Effarés visages
L’on s’immerge dans le dernier recueil de la poétesse Nathanaël Effarés visages sorti aux éditions Dernier Télégramme le mois dernier. Si certains textes datent de 2018, ce recueil a été achevé d’écrire en janvier 2020. À la lecture de cet ouvrage, nous n’échapperons pas à une multitude de références que nous avions déjà ou que nous acquerrons par la suite. Nathanaël évoque, entres autres, la poétesse Alejandra Pizarnik (dont on connaît les merveilleux poèmes et la triste disparition à ses trente-six ans) ainsi que le réalisateur japonais Mizoguchi Kenji. On le sait, dans le Japon de Mizoguchi, le bonheur n’existe presque pas. Lire Effarés visages en cette période de confinement est, sans aucun doute, une épreuve.
La vue, d’abord.
Celle du magnifique visage d’Antinoüs, favori de l’empereur Hadrien et mort noyé dans le Nil. Celle aussi des grands espaces, des lacs et des fleuves comme autant d’infinis.
Une question, surtout, qui nous taraude : quelle place pour la littérature ?
Devons-nous déclarer forfait, nous, lectrices et lecteurs, scriptrices et scripteurs, autrices et auteurs, face à l’image ?
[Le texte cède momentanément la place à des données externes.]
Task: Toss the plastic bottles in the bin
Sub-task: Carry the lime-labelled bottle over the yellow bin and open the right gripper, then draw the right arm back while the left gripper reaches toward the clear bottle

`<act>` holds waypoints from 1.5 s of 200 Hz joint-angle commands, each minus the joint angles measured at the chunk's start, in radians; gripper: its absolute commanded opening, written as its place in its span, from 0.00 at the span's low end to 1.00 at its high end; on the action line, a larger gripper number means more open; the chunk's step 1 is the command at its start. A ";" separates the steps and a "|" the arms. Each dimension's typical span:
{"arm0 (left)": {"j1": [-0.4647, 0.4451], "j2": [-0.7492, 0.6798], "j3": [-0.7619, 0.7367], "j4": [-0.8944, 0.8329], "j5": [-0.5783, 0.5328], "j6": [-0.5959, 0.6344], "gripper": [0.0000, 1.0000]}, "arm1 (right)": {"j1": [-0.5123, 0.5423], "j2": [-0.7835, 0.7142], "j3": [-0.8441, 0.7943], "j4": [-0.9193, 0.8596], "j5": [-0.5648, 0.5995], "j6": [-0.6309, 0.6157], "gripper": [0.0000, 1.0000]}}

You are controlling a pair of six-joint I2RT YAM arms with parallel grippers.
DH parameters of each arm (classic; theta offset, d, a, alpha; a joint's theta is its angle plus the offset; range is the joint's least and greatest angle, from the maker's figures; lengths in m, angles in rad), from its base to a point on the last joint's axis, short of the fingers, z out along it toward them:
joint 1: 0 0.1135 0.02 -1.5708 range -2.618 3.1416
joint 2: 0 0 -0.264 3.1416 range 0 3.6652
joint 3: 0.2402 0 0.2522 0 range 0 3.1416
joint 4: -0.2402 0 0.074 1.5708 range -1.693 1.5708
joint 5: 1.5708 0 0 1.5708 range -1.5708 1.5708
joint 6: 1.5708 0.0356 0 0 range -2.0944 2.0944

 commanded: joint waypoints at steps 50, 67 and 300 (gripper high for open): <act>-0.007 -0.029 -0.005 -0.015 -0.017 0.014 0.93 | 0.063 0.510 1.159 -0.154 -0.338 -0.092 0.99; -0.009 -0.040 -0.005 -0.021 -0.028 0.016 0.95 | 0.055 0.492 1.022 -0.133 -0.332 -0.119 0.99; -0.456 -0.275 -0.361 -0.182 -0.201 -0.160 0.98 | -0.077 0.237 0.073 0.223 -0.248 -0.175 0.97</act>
"Si, comme Duras insiste, le cinéma se construit sur la défaite de l’écriture – son massacre – c’est à la latence de l’écriture qu’est redevable l’impossibilité du cinéma."
Le cinéma, comme la photographie, donne à voir, et les conséquences sont : "le désir d’être vu et le mal accompli par le regard".
"Nous avons la sensation d’être dehors. Et Nathanaël ne se passe pas de photographies qu’elle égrène dans le recueil."
La vue, plus que les autres sens, prend toute sa place dans ce recueil.
Il nous est donné à voir. Nous avons la sensation d’être dehors. Et Nathanaël ne se passe pas de photographies qu’elle égrène dans le recueil. L’on regrette parfois la couleur, tout particulièrement pour l’illustration représentant un courly rouge du brésil bien que l’on s’imagine volontiers ce rouge sur les rétines. On oubliera difficilement la dernière image "auto-portrait (dans un paysage)" de Claude Cahun.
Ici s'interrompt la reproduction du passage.